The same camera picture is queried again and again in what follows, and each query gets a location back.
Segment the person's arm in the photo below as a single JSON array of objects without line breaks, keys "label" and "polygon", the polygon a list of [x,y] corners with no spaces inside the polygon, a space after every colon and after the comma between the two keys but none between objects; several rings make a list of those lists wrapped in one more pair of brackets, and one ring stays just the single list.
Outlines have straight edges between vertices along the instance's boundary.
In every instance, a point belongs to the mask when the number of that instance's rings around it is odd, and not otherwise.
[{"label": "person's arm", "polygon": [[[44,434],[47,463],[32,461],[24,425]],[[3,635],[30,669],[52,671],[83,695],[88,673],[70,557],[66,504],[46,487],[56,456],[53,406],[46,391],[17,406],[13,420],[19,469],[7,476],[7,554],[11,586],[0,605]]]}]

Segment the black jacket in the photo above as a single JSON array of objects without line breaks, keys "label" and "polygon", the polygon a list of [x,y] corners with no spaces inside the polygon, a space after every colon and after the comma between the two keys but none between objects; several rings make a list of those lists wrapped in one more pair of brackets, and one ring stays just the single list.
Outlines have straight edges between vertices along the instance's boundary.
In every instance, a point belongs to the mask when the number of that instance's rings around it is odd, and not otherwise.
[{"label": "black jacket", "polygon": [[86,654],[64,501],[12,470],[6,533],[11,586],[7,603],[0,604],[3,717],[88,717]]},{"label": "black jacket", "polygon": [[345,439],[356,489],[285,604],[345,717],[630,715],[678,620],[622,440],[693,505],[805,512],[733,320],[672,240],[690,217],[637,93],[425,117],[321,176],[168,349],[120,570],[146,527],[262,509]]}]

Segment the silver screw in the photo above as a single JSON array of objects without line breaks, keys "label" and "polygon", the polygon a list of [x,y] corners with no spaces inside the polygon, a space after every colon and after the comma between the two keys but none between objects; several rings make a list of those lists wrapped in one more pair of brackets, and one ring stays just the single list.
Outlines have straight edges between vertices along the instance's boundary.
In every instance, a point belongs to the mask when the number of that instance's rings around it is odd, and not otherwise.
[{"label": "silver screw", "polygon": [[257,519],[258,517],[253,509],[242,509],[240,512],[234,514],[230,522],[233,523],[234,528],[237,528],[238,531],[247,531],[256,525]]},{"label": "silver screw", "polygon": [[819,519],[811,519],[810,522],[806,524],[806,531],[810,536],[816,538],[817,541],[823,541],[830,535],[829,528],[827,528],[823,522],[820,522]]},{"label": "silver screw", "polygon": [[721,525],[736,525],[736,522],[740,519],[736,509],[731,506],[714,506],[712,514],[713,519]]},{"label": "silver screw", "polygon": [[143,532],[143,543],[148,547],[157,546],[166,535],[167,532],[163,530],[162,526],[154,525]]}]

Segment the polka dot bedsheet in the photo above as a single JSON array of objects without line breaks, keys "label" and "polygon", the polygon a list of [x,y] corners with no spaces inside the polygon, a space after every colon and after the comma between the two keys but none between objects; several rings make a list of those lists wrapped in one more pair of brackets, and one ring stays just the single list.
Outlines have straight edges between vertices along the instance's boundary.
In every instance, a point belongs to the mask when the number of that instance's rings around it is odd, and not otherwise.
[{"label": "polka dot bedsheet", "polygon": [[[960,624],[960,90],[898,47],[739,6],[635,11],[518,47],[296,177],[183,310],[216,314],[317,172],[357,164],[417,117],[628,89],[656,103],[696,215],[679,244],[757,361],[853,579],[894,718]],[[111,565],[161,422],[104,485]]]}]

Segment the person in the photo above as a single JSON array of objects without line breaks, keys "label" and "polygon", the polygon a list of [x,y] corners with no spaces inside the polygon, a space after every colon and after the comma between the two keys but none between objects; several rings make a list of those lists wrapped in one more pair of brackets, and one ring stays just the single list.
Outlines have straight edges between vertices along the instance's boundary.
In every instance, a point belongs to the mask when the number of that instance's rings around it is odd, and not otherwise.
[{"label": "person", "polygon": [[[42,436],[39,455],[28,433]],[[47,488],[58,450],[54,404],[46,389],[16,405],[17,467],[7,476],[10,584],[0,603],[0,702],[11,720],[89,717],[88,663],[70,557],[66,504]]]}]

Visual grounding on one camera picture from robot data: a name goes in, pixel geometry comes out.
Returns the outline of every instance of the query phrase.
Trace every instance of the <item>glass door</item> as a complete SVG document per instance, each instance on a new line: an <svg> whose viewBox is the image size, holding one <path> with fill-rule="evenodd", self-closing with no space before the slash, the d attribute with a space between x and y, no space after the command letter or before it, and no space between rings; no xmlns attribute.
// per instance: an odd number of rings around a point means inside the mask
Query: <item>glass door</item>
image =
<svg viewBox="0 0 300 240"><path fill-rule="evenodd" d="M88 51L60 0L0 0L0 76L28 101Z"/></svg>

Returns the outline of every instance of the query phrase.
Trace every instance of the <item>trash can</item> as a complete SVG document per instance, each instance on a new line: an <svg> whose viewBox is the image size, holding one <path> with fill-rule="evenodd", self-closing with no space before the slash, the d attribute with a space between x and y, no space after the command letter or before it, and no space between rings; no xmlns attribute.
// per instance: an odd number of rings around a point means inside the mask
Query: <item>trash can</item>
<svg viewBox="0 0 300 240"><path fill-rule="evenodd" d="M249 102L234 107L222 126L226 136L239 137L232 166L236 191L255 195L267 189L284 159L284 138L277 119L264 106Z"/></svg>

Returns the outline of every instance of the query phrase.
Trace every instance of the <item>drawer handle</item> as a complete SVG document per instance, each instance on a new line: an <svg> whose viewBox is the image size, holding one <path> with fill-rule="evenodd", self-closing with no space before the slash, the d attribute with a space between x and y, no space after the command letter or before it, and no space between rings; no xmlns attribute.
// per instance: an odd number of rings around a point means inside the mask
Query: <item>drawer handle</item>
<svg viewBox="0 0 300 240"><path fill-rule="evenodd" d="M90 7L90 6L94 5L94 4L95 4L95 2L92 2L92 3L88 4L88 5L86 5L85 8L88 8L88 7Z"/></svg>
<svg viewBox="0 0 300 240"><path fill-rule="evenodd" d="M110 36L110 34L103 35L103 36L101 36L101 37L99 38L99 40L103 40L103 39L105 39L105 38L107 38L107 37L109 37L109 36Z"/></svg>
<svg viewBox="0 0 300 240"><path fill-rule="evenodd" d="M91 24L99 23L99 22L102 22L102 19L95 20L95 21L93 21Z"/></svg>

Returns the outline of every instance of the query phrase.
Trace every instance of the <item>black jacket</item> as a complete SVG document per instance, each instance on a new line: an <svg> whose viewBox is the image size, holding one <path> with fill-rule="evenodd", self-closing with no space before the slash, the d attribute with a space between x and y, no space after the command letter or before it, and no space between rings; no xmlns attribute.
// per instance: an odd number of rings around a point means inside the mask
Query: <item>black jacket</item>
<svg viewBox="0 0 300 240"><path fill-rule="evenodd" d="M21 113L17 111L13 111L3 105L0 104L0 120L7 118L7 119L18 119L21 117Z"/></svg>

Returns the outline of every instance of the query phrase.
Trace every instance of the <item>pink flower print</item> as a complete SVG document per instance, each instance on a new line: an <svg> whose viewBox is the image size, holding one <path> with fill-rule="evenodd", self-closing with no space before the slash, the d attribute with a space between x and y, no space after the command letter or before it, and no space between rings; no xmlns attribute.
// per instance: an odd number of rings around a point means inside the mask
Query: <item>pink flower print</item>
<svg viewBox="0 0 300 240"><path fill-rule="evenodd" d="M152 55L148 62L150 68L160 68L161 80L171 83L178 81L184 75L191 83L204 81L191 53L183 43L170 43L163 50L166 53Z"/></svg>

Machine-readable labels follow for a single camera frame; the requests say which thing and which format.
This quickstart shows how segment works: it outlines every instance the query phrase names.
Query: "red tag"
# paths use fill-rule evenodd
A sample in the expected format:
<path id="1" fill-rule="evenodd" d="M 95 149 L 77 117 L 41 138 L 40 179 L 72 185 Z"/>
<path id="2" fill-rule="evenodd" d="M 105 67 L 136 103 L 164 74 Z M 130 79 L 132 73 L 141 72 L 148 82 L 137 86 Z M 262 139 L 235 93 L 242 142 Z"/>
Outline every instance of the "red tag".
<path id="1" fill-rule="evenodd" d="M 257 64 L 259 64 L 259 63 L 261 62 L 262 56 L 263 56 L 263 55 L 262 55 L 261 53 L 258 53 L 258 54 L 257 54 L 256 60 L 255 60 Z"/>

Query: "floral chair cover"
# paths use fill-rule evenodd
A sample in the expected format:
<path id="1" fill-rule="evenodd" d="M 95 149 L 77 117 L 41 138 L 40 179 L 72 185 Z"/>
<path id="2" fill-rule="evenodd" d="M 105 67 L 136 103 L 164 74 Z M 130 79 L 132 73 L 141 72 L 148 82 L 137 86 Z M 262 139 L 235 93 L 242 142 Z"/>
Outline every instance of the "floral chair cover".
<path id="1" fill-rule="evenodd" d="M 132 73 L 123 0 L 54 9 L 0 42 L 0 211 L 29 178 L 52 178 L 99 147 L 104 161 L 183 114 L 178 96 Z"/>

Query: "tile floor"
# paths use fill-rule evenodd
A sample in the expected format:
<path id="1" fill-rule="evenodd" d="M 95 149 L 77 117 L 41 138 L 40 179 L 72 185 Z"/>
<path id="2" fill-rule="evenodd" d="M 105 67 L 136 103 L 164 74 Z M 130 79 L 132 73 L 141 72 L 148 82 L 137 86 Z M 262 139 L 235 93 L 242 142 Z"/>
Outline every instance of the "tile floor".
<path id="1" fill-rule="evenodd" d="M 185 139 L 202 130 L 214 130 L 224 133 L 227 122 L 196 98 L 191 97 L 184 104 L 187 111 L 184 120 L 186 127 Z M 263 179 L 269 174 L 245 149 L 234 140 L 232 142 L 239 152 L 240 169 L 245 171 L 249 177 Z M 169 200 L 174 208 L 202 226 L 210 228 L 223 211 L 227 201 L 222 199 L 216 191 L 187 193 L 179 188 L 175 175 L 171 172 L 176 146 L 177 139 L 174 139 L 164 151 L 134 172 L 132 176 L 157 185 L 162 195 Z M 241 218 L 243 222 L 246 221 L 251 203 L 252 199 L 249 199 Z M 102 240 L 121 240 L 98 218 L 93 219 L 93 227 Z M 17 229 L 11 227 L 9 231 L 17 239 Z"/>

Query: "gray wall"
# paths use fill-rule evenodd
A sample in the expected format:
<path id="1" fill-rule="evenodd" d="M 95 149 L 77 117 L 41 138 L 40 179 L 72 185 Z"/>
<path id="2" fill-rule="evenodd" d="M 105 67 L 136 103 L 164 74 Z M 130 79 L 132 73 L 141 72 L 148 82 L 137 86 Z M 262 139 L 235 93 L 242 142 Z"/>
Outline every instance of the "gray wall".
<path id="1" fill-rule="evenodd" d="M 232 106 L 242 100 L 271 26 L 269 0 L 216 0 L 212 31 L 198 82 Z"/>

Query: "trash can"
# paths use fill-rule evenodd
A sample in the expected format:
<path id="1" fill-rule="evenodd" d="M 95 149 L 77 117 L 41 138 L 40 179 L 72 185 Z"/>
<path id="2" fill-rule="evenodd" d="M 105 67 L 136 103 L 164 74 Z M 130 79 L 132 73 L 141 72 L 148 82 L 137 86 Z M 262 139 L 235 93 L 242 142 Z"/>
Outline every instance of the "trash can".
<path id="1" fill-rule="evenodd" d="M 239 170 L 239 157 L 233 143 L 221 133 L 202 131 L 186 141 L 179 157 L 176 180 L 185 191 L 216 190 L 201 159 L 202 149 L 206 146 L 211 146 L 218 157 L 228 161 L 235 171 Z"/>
+ + +
(Task objective) Working through the records, find each line containing the word "glass" and copy it.

(Answer below)
Trace every instance of the <item>glass door</item> as a complete SVG document per instance, each instance on a new line: an <svg> whose viewBox is the image size, holding one <path> with fill-rule="evenodd", self-closing with no space before the slash, the d attribute with a space between x and y, no space after the command letter or before it, and no space between rings; no xmlns attribute.
Query: <item>glass door</item>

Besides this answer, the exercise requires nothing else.